April 21 – TIDAL’s Numbers Nosedive
While the words of critics only carry so much weight, numbers are undeniable. TIDAL’S relaunch and free trial period created a surge in downloads. But once the negative reviews flowed in, downloads came to a screeching halt. TIDAL’s position on the App Store went from the Top 20 to the 700s, while competitors Spotify and Pandora never left the Top 5, an indirect result of attacks against these sites (even Beats Music rose into the Top 25 apps during this time). Once more, TIDAL’s strategies were backfiring and making the cheaper, more established sites gain even more popularity.
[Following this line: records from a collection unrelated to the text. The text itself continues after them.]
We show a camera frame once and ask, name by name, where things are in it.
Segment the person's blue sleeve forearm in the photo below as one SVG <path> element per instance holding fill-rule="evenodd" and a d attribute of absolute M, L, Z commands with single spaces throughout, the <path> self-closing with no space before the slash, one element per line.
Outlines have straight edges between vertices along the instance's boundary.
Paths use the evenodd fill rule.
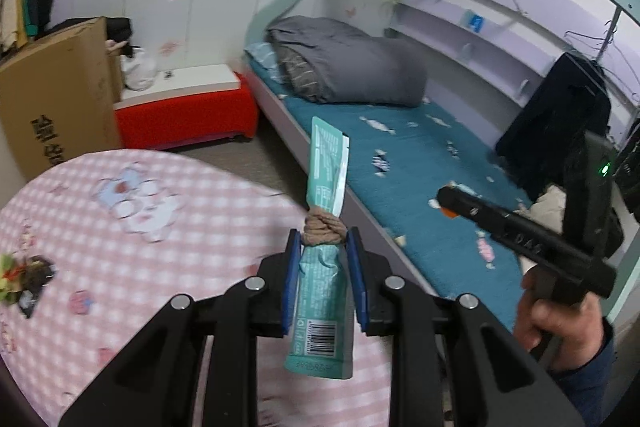
<path fill-rule="evenodd" d="M 588 427 L 600 426 L 604 420 L 604 394 L 615 361 L 614 329 L 605 317 L 602 324 L 602 345 L 588 363 L 578 369 L 550 373 Z"/>

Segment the person's right hand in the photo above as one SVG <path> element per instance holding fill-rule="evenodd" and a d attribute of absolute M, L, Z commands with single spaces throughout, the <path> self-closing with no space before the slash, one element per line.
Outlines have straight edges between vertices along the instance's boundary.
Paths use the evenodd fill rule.
<path fill-rule="evenodd" d="M 540 270 L 529 269 L 523 277 L 524 294 L 518 303 L 513 335 L 530 351 L 547 332 L 561 338 L 559 350 L 550 363 L 553 372 L 580 369 L 600 351 L 604 340 L 601 303 L 597 295 L 588 293 L 579 305 L 565 306 L 537 299 L 535 284 Z"/>

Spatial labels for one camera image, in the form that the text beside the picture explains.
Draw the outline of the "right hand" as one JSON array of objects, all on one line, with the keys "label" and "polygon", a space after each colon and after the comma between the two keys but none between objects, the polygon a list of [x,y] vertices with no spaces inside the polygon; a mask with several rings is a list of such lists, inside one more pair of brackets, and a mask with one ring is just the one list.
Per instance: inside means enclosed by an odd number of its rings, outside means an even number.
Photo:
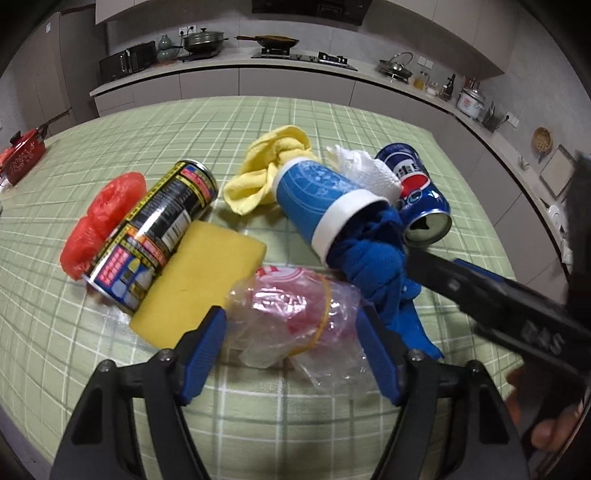
[{"label": "right hand", "polygon": [[[521,407],[518,402],[518,389],[525,372],[525,366],[520,366],[507,374],[506,380],[514,390],[507,397],[505,403],[510,417],[515,425],[521,420]],[[584,405],[571,405],[563,410],[556,419],[544,419],[538,423],[531,433],[531,443],[538,450],[558,452],[571,436],[583,413]]]}]

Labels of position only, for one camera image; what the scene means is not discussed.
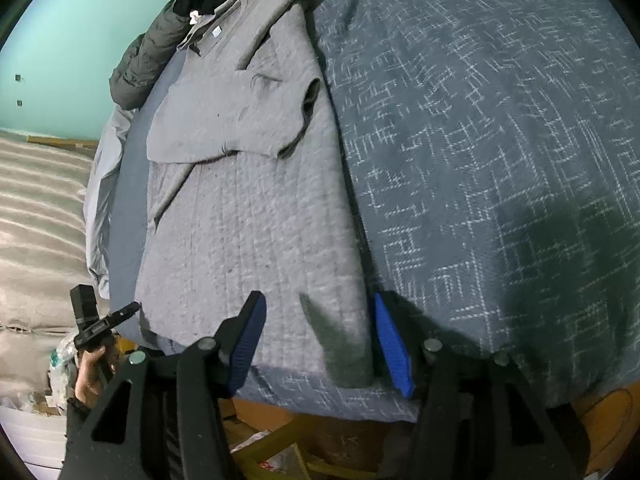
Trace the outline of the person's left hand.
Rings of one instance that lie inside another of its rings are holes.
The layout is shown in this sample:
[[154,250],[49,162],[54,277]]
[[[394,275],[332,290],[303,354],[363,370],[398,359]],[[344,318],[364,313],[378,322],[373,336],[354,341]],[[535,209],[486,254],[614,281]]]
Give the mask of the person's left hand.
[[74,395],[87,408],[96,406],[104,390],[101,379],[103,364],[108,366],[112,374],[117,372],[119,353],[113,341],[104,340],[98,348],[93,351],[85,350],[80,355]]
April 22 – Kanye Distances Himself from TIDAL
Only three weeks into the new venture, it already looked like artists were jumping ship, with the critical blow coming from Kanye West. The rapper – who is not only seen as a tastemaker, but is one of Jay Z’s closest friends – changed his teal avatar and deleted all tweets regarding TIDAL. Because of Kanye’s influence in the industry, deleting tweets created another PR nightmare for TIDAL, which was only solved by a half-assed tweet from Kanye West saying that he still supported the platform that would help save the industry.
April 26 – Jay Z Speaks Out
In a move that was probably too little, too late, Jay-Z finally took to Twitter to address the public about TIDAL. Only this came days after “KanyeGate” and included a ticking time bomb hashtag: #TIDALFacts. Jay Z’s twitter rant went on to state that the service already had 770,000 subscriptions (which were all still in their free 30-day trial period, mind you), and the public should be more patient, as even the iTunes store and Spotify didn’t become smashing successes overnight. Up until this point, Jay Z had maybe gained some sympathy points from the public, but then went on to blame other companies for organizing a smear campaign against TIDAL. To add further insult to injury, his #TIDALfacts hashtag activated the Internet trolls, specifically a parody twitter account.
Royalty rates have reportedly doubled for those involved. Artists receive $0.0000000002 per stream instead of $0.0000000001. #TidalFacts
— #TidalFacts (@FakeTIDALFacts) April 26, 2015
As if this couldn’t any worse, TIDAL marked it’s one-month anniversary by increasing subscription prices. The entry level plan has jumped from $9.99 to $12.99 and the premium has gone from $19.99 to $25.99. Seriously though, who would opt to pay $300+ a year for a music service when Spotify is $Free.99? To make things even more depressing, Jay-Z announced that he’d be performing an exclusive concert for TIDAL customers at an intimate New York City venue next month. But it still comes at a cost: in order to be selected , fans have to interact with the app and curate playlists good enough to be selected from Hova himself.
So now, with 30 days under their belt, the world has turned their back on TIDAL. Poor app development, a ridiculous price tag, and a string of bad PR moves have caused the service to crash and burn before even getting a chance to leave the runway. If Jay Z and the other shareholders want to get back on the good side of the public, it will take multiple big moves to do so. But as long as TIDAL refuses to offer their services with a free tier, there’s a pretty good chance no one will even remember this failure by the time summer’s over.